Regarding S/PDIF - coax is claimed to have lower jitter, and jitter is claimed to be the Bogey man, but personally I like TOS because:

A) It reminds me of one of the best TV shows ever, TOS
B) It is immune to electrical interference and decouples devices
C) The new reason the OP came up with: its like lasers
post #15 of 59
Quote:
Originally Posted by obobskivich View Post


8788 has more processing power and I/O than any other C-Media chip, and some h/w features that the others lack. I used to have a datasheet and comparison graphic, but lost it a while ago. The 8770 is less feature-rich is the point, and does less in h/w. Do with that what you will.
Regarding S/PDIF - coax is claimed to have lower jitter, and jitter is claimed to be the Bogey man, but personally I like TOS because:
A) It reminds me of one of the best TV shows ever, TOS
B) It is immune to electrical interference and decouples devices
C) The new reason the OP came up with: its like lasers

I'm willing to go along with the CMI8770 came out, then the CMI8788 with it's improvements came out later.

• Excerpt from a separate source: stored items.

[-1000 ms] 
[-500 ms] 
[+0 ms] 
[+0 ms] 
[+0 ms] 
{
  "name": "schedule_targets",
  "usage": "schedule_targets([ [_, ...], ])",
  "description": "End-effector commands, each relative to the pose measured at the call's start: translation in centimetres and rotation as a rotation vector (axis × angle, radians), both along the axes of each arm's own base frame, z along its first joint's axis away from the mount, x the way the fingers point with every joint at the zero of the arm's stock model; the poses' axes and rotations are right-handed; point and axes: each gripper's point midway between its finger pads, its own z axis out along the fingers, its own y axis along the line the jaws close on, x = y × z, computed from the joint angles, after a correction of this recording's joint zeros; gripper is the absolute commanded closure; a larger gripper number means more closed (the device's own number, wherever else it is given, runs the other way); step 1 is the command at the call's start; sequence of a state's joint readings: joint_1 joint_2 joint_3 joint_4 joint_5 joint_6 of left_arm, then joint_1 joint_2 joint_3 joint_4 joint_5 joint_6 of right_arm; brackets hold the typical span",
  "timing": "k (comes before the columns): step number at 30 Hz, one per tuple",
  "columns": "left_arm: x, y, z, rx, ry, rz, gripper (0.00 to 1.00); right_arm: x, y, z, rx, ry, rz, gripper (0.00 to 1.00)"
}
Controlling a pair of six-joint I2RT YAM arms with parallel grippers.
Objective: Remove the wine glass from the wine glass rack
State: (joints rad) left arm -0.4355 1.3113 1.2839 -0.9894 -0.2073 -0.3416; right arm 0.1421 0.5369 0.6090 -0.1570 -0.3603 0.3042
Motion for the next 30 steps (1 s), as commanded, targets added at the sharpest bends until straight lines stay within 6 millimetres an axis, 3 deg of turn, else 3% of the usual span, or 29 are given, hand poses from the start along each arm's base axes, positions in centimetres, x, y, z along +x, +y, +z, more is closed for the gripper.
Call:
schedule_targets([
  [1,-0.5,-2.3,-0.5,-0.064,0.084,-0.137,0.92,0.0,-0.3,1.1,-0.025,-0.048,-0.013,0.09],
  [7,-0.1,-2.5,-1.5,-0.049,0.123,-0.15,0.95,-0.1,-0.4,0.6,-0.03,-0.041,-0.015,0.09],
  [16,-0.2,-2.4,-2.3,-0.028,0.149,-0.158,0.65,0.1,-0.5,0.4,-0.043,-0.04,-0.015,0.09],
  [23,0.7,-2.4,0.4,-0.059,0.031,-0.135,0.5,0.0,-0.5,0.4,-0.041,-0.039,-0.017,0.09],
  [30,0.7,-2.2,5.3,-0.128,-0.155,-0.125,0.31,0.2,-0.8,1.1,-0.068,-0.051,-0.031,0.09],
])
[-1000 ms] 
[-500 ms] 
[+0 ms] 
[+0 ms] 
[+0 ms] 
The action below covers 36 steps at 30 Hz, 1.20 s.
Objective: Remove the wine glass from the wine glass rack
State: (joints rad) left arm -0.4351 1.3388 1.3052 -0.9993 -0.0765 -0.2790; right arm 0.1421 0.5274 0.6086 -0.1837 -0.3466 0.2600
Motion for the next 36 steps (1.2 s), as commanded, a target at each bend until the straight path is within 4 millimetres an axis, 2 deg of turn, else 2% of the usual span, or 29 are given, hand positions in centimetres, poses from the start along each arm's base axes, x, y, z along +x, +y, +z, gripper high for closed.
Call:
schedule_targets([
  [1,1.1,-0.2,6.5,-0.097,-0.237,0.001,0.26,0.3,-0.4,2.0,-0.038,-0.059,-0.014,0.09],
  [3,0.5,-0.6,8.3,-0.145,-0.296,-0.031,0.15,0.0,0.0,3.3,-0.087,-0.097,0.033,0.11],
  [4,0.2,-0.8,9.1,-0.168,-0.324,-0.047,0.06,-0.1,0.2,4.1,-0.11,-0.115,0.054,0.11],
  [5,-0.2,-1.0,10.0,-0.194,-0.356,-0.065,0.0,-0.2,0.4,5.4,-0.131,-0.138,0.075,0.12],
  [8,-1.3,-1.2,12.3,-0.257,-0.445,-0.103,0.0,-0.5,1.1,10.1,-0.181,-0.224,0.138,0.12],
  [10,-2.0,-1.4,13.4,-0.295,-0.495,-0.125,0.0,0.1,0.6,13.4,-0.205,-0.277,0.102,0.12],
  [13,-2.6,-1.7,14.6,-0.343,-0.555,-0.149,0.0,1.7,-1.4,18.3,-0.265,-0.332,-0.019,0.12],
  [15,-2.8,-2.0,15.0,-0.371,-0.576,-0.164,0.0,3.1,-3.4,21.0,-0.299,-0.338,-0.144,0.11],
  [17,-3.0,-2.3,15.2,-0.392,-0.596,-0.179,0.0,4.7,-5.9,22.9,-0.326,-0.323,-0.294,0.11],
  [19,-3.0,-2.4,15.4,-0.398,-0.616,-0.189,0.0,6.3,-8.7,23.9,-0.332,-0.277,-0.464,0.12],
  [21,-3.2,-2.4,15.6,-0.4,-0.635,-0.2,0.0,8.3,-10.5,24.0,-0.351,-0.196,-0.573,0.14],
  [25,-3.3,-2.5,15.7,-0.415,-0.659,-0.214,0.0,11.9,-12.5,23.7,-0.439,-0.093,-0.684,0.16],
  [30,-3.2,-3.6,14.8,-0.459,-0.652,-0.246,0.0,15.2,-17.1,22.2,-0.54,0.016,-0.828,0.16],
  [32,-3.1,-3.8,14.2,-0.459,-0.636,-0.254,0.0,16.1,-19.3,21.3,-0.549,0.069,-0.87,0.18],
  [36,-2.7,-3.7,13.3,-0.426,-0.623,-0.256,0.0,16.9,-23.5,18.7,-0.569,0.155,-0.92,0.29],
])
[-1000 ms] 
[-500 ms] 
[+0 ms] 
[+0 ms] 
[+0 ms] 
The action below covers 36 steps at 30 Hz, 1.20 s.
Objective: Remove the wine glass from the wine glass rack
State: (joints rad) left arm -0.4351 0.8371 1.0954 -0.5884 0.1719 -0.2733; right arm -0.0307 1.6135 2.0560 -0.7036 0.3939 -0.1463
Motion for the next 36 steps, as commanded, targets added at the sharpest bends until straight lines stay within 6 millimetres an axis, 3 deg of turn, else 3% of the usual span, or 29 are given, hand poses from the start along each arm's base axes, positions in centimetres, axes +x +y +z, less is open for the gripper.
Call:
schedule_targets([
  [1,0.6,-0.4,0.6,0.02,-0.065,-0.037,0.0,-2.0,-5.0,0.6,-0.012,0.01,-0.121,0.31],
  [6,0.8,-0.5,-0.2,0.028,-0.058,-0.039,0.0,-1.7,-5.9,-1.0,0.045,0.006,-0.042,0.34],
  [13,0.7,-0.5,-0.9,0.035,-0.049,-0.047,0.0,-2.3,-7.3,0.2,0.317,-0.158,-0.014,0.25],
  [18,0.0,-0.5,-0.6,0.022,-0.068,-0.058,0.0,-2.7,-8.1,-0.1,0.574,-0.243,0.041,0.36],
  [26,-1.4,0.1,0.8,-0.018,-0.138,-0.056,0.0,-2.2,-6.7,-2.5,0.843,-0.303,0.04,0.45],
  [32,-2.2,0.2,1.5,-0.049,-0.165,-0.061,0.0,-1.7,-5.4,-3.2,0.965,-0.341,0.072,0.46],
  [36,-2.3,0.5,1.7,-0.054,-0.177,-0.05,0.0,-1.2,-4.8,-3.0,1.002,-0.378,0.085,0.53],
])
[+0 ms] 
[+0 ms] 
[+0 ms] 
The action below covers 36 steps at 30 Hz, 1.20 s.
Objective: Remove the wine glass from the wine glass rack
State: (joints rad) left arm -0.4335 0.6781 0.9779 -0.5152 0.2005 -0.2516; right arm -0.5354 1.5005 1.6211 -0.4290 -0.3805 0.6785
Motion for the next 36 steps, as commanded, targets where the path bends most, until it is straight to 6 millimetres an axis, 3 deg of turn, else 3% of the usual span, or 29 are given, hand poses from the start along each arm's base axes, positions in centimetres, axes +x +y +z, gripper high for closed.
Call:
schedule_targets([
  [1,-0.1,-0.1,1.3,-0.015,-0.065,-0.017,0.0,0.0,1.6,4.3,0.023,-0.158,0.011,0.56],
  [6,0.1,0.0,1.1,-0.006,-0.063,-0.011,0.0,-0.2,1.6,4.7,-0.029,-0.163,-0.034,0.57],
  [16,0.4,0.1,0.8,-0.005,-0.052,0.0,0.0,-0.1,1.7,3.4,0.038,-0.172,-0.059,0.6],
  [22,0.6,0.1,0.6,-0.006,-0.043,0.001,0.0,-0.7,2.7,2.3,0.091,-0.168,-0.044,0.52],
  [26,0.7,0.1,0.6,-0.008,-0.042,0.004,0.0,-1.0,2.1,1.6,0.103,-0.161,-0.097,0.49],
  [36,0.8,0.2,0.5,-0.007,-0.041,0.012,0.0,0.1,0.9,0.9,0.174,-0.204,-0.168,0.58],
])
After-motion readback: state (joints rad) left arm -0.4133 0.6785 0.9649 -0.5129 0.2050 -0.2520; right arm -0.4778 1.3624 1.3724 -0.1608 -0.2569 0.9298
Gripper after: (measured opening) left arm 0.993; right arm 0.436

But, if you were C-Media, would it not be cheaper just to stop making the CMI8770 and just label some of it's CMI8788 a "CMI8770".

if the CMI8778 would work in the same PCB socket as the CMI8770.

But I'm just making guess on facts that I'm guessing on.

 

AMD will disable some of the features in a CPU and sell it at a lower model number and a cheaper price.

C-Media may do the exact same thing.

 

EDIT, just figured out the CMI8770 appears to a version of the 8768.

The only difference is the 8770 has the added feature to work with DTS.